Exercise directions> Please retype, unchanged, each line from the top of the material below through the line where "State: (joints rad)" appears.

Information provided>
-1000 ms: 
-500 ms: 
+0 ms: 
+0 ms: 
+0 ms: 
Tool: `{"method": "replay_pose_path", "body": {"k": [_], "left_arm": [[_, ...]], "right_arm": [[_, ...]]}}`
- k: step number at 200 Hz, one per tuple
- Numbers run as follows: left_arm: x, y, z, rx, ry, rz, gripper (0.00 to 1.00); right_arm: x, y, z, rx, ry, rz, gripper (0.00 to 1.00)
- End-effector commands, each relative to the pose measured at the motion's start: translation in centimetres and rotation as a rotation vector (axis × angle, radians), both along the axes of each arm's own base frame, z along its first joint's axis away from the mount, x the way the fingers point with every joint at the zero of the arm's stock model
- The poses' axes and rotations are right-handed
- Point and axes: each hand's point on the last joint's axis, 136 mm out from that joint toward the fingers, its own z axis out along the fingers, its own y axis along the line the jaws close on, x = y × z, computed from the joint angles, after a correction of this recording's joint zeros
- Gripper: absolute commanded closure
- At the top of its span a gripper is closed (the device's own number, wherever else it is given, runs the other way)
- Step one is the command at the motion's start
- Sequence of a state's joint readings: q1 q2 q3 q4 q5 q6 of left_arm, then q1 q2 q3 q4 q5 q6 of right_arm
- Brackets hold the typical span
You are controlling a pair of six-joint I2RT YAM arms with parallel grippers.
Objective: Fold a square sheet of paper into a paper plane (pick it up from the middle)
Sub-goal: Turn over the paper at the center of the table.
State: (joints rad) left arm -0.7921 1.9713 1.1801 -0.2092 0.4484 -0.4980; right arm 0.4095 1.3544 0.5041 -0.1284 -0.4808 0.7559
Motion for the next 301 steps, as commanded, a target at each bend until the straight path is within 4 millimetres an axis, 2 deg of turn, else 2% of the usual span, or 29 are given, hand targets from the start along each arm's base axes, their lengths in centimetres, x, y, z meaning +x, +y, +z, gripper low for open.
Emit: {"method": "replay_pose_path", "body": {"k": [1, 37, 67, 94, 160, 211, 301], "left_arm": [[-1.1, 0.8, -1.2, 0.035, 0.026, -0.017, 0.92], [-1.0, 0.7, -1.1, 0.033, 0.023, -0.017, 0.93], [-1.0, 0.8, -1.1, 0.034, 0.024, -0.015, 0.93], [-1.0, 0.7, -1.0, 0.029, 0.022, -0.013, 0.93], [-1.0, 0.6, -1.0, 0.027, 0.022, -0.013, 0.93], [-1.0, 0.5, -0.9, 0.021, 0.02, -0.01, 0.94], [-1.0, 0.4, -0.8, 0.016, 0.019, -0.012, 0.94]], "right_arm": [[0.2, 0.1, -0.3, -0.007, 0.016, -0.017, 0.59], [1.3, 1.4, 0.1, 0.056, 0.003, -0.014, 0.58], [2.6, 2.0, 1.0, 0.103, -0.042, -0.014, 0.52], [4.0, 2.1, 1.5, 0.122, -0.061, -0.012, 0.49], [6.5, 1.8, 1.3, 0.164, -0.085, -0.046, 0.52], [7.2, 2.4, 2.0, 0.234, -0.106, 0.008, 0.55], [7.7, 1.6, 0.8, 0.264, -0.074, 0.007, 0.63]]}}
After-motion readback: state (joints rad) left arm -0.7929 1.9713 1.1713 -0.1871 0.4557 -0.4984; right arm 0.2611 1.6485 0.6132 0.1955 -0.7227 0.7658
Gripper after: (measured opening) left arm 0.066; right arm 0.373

Answer section>
-1000 ms: 
-500 ms: 
+0 ms: 
+0 ms: 
+0 ms: 
Tool: `{"method": "replay_pose_path", "body": {"k": [_], "left_arm": [[_, ...]], "right_arm": [[_, ...]]}}`
- k: step number at 200 Hz, one per tuple
- Numbers run as follows: left_arm: x, y, z, rx, ry, rz, gripper (0.00 to 1.00); right_arm: x, y, z, rx, ry, rz, gripper (0.00 to 1.00)
- End-effector commands, each relative to the pose measured at the motion's start: translation in centimetres and rotation as a rotation vector (axis × angle, radians), both along the axes of each arm's own base frame, z along its first joint's axis away from the mount, x the way the fingers point with every joint at the zero of the arm's stock model
- The poses' axes and rotations are right-handed
- Point and axes: each hand's point on the last joint's axis, 136 mm out from that joint toward the fingers, its own z axis out along the fingers, its own y axis along the line the jaws close on, x = y × z, computed from the joint angles, after a correction of this recording's joint zeros
- Gripper: absolute commanded closure
- At the top of its span a gripper is closed (the device's own number, wherever else it is given, runs the other way)
- Step one is the command at the motion's start
- Sequence of a state's joint readings: q1 q2 q3 q4 q5 q6 of left_arm, then q1 q2 q3 q4 q5 q6 of right_arm
- Brackets hold the typical span
You are controlling a pair of six-joint I2RT YAM arms with parallel grippers.
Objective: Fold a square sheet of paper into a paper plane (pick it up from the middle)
Sub-goal: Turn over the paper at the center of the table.
State: (joints rad) left arm -0.7921 1.9713 1.1801 -0.2092 0.4484 -0.4980; right arm 0.4095 1.3544 0.5041 -0.1284 -0.4808 0.7559

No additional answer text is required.